Ruth over at Flixchatter had this to say: “I was uncertain at first just how could they make cancer funny, but the beauty is in the writing and the way writer Will Reiser and director Jonathan Levine crafted this character-driven dramedy.”
Jess over at Velvet Cafe had a few issues with it: “What did I make of it? Well, admittedly there were elements I didn’t like all that much. Did the girl friend need to be THAT shallow? Did the psychiatrist need to look like a young cheerleader? How believable was that? Did his friend have to be completely obsessed with getting chicks and getting laid? It got a bit tiresome. On the whole I liked it well enough, but it didn’t break into my top 10 list of 2011, which I kind of had expected it to do considering the topic. “
Max at Impassioned Cinema enjoyed it: “While a film about cancer doesn’t sound like the best night out, 50/50 has enough heart to make it well worth the time.”
Stevee at Cinematic Paradox loved it: “Through all of these people, we see just how one person can affect several others, and discover what they’re really like. It’s situations like these that magnify the people around you, and what they’re really like deep down. What these people don’t do, though, is become caricatures with heavy-handed intentions to show exaggerated melodrama.”

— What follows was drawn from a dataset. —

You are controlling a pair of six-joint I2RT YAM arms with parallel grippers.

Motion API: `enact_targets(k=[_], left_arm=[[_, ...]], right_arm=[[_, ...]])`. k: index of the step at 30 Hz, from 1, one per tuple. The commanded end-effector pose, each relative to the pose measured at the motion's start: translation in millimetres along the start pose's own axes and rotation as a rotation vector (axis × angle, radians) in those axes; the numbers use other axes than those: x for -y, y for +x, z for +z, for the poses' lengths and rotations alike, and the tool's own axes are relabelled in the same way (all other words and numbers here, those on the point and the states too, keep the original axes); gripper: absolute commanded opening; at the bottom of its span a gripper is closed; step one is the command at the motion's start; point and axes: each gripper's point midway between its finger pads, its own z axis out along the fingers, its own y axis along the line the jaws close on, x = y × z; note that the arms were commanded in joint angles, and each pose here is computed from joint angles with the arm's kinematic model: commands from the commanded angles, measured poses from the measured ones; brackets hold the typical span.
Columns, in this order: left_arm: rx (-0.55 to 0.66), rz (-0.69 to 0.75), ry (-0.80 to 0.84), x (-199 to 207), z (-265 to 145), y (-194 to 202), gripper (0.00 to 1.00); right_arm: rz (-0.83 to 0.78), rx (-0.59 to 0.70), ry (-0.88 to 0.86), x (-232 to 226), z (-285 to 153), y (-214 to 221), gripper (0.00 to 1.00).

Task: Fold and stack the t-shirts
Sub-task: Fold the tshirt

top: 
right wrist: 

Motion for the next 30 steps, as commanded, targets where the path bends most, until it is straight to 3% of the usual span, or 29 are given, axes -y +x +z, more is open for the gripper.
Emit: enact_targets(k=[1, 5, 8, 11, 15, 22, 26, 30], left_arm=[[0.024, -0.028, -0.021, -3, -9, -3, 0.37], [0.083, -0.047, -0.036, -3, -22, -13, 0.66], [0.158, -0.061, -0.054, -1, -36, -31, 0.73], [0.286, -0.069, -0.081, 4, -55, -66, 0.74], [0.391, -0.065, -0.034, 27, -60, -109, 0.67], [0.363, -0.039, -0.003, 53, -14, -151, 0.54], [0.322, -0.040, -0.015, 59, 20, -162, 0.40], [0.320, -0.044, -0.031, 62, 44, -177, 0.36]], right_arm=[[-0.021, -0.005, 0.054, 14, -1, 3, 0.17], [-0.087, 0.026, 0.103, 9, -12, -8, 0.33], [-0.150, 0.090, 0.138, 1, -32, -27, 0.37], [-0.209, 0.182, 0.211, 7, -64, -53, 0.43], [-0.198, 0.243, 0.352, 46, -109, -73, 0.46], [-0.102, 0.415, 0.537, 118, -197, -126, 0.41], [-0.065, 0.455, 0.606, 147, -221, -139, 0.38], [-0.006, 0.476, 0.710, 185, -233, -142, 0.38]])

Aiden at Cut The Crap thought it was awesome: “Cancer. Always knew it was this emotional, never knew it could be this funny.”
Dan The Man thought it was pretty great as well: “Cancer and comedy may be a hard subject to make watchable, but 50/50 does that perfectly.”
Scott over at Front Room Cinema was entranced by it: “The script is absolutely perfect, the dialogue is snappy and with enough wit to reel you in and get you completely invested in all of the characters. The awkwardness of Adam’s friends and family is shown brilliantly, they have to try to find the right things to say to keep Adam positive, all the time dealing with their own emotions and sadness at their loved ones illness.”